As long as she draws breath, the Elliot Lake woman will fight to tell the stories and be the voice of thousands of miners exposed to aluminum dust and try to win compensation for their illnesses.
As many as 20,000 miners were exposed to a dust called McIntyre powder, developed at McIntyre Mine in Timmins more than 60 years ago.
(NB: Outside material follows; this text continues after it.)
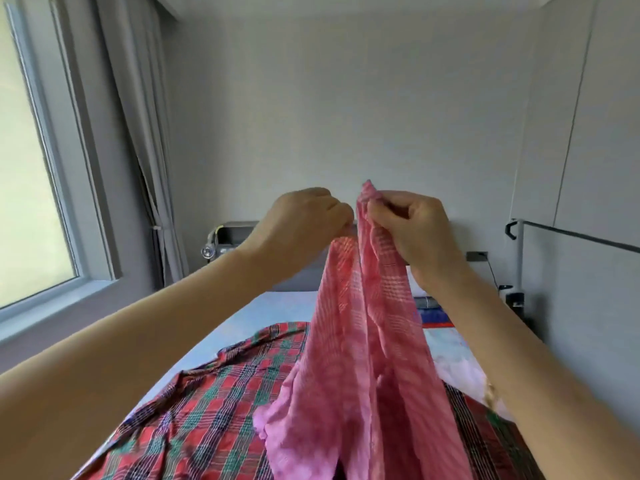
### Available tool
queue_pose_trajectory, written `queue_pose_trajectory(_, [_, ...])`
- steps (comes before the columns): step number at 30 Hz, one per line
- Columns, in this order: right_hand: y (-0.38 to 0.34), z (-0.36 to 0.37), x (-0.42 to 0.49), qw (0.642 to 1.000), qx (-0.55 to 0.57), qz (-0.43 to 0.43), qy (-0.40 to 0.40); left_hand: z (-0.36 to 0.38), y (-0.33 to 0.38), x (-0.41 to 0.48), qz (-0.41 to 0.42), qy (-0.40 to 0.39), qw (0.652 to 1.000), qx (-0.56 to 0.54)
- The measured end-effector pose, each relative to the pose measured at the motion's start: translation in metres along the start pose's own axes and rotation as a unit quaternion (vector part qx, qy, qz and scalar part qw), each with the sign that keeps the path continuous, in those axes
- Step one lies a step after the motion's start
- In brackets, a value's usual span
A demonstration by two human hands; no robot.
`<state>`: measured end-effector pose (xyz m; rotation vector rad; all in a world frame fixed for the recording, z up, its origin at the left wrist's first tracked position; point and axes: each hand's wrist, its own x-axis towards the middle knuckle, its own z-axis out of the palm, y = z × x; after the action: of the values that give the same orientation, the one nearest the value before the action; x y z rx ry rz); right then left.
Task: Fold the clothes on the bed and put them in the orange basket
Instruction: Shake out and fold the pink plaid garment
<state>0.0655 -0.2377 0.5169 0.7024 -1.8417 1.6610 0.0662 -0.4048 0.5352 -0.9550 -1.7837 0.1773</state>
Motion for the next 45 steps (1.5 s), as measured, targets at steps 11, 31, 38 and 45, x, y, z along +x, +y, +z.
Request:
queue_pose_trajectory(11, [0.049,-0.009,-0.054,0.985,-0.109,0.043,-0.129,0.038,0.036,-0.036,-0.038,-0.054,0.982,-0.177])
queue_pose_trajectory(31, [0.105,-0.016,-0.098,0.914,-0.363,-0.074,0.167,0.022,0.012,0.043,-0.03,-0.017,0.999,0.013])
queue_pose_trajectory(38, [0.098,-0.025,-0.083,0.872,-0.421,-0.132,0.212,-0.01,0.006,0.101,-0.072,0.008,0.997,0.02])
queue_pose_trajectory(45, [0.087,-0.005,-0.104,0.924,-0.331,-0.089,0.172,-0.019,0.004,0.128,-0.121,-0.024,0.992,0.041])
The premise behind the powder was that it would coat the lungs of workers heading into gold and uranium mines, and prevent them from contracting deadly silicosis.
More than half a century later, there is no evidence it prevented silicosis and, in fact, it may have caused respiratory and other problems in workers who breathed it in.
Martell firmly believes it caused her father’s neurological illness as well as Alzheimer’s disease and other dementias from which former miners suffered.
A University of Toronto study of stored aluminum dust in 1987 prompted the Ministry of Labour to do a study that showed miners exposed to McIntyre powder scored “statistically worse” on “Alzheimer’s tests” than did miners not exposed to the dust.
“That was the first real finding to show that McIntyre powder could have been a neuro-toxin,” Martell said at the Steelworkers’ Hall on Monday.